フィリップス・ジャパンは、2021国際医用画像総合展(ITEM 2021、2021年4月16~18日、パシフィコ横浜)で“Together, we make life better”というメッセージを掲げ、患者の満足度と医療従事者の診断・治療の満足度を向上させるワークフローの改善を目指したソリューションを展示した。「昨今の機器の進歩や高性能の追求は限界に近づいている。あらゆるモダリティーやソフトウエア、データセンターなどをつないで、患者・医療従事者の満足度向上に寄与するソリューションに焦点を当てた」(ブース担当者)。

 今回はコロナ禍であることから、CTやMRIなど大型画像診断機器の実機展示はなく、各ソリューションのコーナーでディスプレイによるプレゼンテーションを行った。そうした中で実機を展示したのが、2020年6月に国内販売を開始した携帯型超音波診断装置「Lumify(ルミファイ)」である。

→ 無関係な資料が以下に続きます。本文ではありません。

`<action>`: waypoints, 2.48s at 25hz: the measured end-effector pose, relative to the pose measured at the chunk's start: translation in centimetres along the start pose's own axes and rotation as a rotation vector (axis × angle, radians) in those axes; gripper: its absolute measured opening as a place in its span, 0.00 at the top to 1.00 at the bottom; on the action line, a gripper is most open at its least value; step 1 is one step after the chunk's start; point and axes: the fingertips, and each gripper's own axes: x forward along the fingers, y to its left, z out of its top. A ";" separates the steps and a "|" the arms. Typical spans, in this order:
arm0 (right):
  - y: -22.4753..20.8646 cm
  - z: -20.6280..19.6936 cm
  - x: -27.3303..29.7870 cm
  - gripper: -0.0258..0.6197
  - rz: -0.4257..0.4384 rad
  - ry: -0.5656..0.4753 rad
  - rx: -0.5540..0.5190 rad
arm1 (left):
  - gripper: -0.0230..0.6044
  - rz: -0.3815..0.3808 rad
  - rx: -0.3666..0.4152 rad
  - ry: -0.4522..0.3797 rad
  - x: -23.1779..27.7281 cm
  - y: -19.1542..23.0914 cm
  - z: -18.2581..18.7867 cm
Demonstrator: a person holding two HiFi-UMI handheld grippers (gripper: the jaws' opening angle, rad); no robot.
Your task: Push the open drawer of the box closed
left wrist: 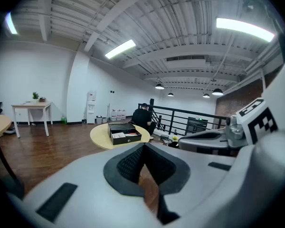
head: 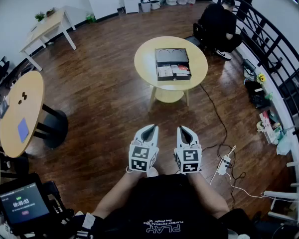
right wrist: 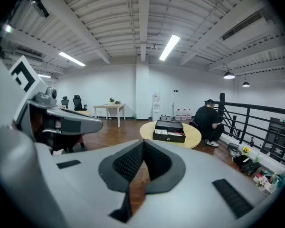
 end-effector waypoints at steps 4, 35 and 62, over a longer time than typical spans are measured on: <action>0.0 -0.5 -0.3 0.95 -0.007 0.000 0.006 | 0.97 -0.012 0.004 0.001 -0.2 -0.3 -0.4; -8.6 1.5 13.8 0.95 0.104 0.062 0.052 | 0.97 0.074 -0.030 0.067 14.0 4.7 2.9; -11.4 1.2 24.0 0.95 0.132 0.131 0.070 | 0.97 0.136 -0.077 0.078 23.1 11.6 4.5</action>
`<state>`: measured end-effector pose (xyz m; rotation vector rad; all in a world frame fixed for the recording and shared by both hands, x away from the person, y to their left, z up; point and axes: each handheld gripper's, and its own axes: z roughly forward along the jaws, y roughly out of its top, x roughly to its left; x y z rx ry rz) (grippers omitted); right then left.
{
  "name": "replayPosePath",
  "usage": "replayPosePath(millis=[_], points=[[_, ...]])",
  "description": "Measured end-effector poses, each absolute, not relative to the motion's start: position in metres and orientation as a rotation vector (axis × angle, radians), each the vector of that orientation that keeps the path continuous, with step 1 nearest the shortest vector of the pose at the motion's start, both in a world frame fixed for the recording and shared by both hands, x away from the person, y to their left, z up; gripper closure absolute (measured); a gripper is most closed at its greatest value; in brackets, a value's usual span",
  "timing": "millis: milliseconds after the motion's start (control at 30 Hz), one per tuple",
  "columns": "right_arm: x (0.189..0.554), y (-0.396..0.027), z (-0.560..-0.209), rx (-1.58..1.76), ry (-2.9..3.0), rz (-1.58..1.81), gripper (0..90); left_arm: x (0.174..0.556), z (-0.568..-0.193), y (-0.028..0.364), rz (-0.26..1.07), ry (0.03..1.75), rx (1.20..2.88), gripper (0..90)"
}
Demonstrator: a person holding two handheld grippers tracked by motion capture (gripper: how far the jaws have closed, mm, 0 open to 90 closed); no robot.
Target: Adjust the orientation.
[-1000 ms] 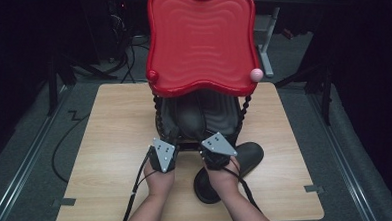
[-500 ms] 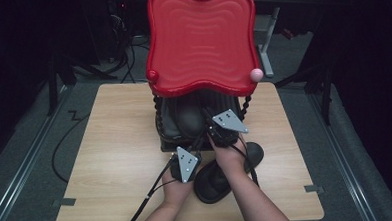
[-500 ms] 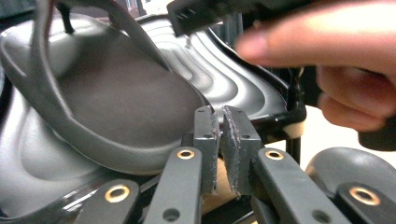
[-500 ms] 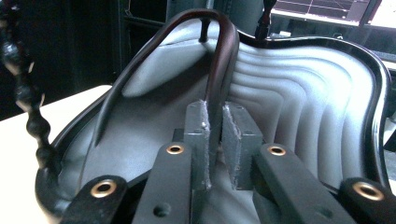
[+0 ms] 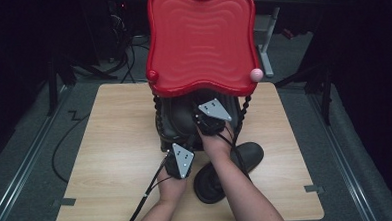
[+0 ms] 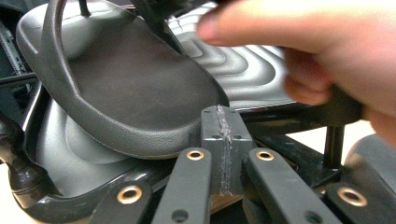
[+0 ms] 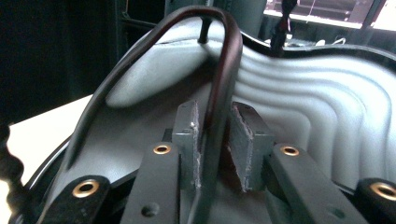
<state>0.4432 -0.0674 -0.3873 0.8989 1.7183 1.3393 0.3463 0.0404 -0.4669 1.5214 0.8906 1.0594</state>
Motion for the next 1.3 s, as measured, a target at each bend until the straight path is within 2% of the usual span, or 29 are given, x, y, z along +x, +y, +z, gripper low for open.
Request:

限定された実機展示の1つ、携帯型超音波診断装置「Lumify」(写真:増田 克善、以下同)

 Lumifyの特徴は、タブレットが約300g、プローブが約100gと携帯性に優れていること。画像のクオリティーも在宅医療や救急現場などの医師から高い評価を得ているという。

 さらに、遠隔地で超音波検査の情報共有がリアルタイムにでき、施設内にいる専門医が同時に評価したり、手技をサポートできたりする機能も有している。共有できるのは超音波画像をはじめ、術者と指導する側の映像と音声、ガイド機能など。施設内の専門医が手技映像を見ながら、ポインターを使ってプローブを当てる位置などを指示できる。